Engessamento ou enregelamento não são palavras bonitas. Mas também não costumam ser novidade para definir o Mercosul, um bloco econômico limitado, desde sua criação, por arranjos ideológicos de quem ora ocupa no poder. Por isso, elas deverão voltar ao glossário do grupo de países na era Javier Milei na Casa Rosada. A saída da Argentina do Mercosul, algo sugerido pelo então candidato e agora presidente eleito, seria muito mais produto de arroubo de Milei para provocar impacto midiático do que uma medida analisada estrategicamente. Não é impossível, uma vez que Milei ainda é um enigma a ser desvendado, mas é mais provável que ele tente mudar o bloco por dentro do que arrisque uma jogada de isolamento regional. Milei já enviou sinais de moderação no segundo turno e que ecoam no Palácio do Itamaraty, em Brasília. Em vez de "sair" do bloco, fala em "modernizá-lo", alterando sua forma de funcionamento.

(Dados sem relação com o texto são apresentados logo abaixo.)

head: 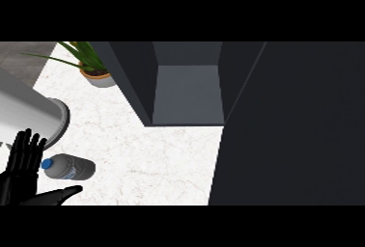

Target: Pick up the bottled water, place it into the cabinet and close the cabinet

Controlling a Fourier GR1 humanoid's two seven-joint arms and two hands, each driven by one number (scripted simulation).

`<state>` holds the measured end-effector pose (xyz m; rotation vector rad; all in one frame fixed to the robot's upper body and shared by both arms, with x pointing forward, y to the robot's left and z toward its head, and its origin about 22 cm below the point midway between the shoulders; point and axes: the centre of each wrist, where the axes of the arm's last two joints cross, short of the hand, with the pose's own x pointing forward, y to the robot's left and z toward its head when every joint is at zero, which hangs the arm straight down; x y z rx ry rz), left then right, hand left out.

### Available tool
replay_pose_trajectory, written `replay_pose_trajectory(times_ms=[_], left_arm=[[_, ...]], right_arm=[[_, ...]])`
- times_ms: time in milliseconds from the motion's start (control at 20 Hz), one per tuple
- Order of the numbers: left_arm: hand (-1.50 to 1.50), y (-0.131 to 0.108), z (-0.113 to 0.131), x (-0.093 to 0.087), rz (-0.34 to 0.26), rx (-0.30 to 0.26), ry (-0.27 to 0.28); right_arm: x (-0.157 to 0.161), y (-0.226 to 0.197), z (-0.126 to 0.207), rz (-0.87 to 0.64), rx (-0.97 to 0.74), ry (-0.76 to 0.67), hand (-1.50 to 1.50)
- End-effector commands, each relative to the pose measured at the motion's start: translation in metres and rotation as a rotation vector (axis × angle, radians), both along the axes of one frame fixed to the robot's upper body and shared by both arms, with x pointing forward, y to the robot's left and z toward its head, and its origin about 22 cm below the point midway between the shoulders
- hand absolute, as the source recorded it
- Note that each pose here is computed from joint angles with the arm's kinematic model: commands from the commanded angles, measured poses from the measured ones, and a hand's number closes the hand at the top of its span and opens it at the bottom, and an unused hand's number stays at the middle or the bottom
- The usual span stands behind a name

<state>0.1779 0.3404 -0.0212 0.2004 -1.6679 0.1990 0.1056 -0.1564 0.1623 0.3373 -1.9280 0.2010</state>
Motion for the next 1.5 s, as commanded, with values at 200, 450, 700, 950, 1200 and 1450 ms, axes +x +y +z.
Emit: replay_pose_trajectory(times_ms=[200, 450, 700, 950, 1200, 1450], left_arm=[[-1.50, -0.002, -0.048, 0.004, 0.006, -0.008, 0.023], [-1.50, -0.003, -0.068, 0.001, 0.015, -0.041, 0.037], [-1.50, -0.030, -0.088, 0.013, 0.036, -0.006, 0.043], [-1.50, -0.007, -0.109, 0.006, 0.055, -0.018, 0.041], [-1.50, -0.003, -0.122, -0.011, 0.062, -0.029, 0.026], [-1.50, -0.016, -0.130, 0.004, 0.038, -0.085, -0.026]], right_arm=[[-0.010, -0.008, 0.012, -0.043, -0.033, -0.063, -1.50], [-0.021, -0.010, 0.021, -0.046, -0.037, -0.062, -1.50], [-0.013, -0.002, 0.021, -0.034, -0.024, -0.060, -1.50], [-0.019, -0.004, 0.019, -0.037, -0.021, -0.088, -1.50], [-0.030, -0.007, 0.030, -0.038, -0.025, -0.063, -1.50], [-0.017, -0.010, 0.023, -0.033, -0.024, -0.060, -1.50]])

Aliás, nesse novo discurso, percebe-se o papel que terão vozes moderadas da centro direita argentina, como as do ex-presidente e empresário Mauricio Macri e da ex-candidata da coalizão Juntos por el Cambio Patricia Bullrich. O papel que terão no governo ou nos bastidores e o quanto Milei estará disposto a escutá-los serão fundamentais nesse jogo.
Ainda que a Argentina de Milei permaneça no bloco, não significa que haverá convivência pacífica com os vizinhos. O argentino desequilibrou a balança ideológica do Mercosul para a direita, estando mais próximos de Luis Lacalle Pou (Uruguai) e de Santiago Peña (Paraguai). São vizinhos com perfis completamente diferentes. Peña, por exemplo, é ex-membro do Conselho de Administração do Banco Central do Paraguai, uma instituição que, na Argentina, Milei promete extinguir. Mas são presidentes que, em geral, críticos às amarras do bloco e que têm buscado brechas para negociações unilaterais com outros parceiros.
O mais provável é que haja um esfriamento do Mercosul, como ocorreu durante o mandato de Jair Bolsonaro no Brasil. Aliás, a palavra que Milei vem usando para se referir ao grupo de países, "modernização", é a mesma que o então presidente brasileiro utilizava em seus anos no Planalto. Na cúpula do Mercosul realizada em Bento Gonçalves, em 2020, por exemplo, defendeu "reformas" no bloco, mas afirmando que o Mercosul era "parte da solução". Para não dizer que são as mesmas expressões adotadas por Milei de uns meses para cá, é pelo menos semelhantes no tom.
Nos quatro anos de mandato de Bolsonaro, houve contradições no trato com o Mercosul: ao mesmo tempo em que o presidente mantinha alinhamento automático com os governos americano, de Donald Trump, e israelense, de Benjamin Netanyahu, menosprezando organismos multilaterais, alavancou o acordo Mercosul-União Europeia. O esboço de tratado logo esbarrou nos entraves impostos pelos europeus pela falta de compromissos ambientais, mas essa é outra história.
A cúpula na serra gaúcha, naquele 2020, foi permeada pelo clima de frieza nas relações: o então presidente uruguaio Tabaré Vázquez não viera ao Rio Grande do Sul por discordar da participação da autoproclamada presidente da Bolívia Jeanine Áñez e por entender que Evo Morales havia sido retirado do poder por um golpe, em 2019.
A promessa de Milei de retirar a Argentina do Mercosul é do início de campanha, mas muita água correu desde então pelas águas do Prata: as alianças para o segundo turno e a pressão de setores econômicos provavelmente o fizeram moderar o discurso. Porém, dentro do bloco, mudanças irão dificultar as negociações da agenda. A primeira delas já paira no ar, no encontro de cúpula marcado para o dia 7 (a três dias da posse de Milei), em que o Brasil irá entregar a presidência pro tempore do bloco, no Rio de Janeiro. Recém-chegado da cúpula do clima de Dubai, a COP28, Lula pretendia anunciar a conclusão do acordo com a UE. Durante os últimos meses, negociadores dos dois blocos se reuniram, presencial e virtualmente, para acertar detalhes. Representantes do Mercosul reafirmaram aos europeus compromissos já assumidos, sobretudo a respeito do desenvolvimento sustentável e de comércio. Mas o vento virou. E, se havia cautela, a conversa agora, no Itamaraty, é de descrença.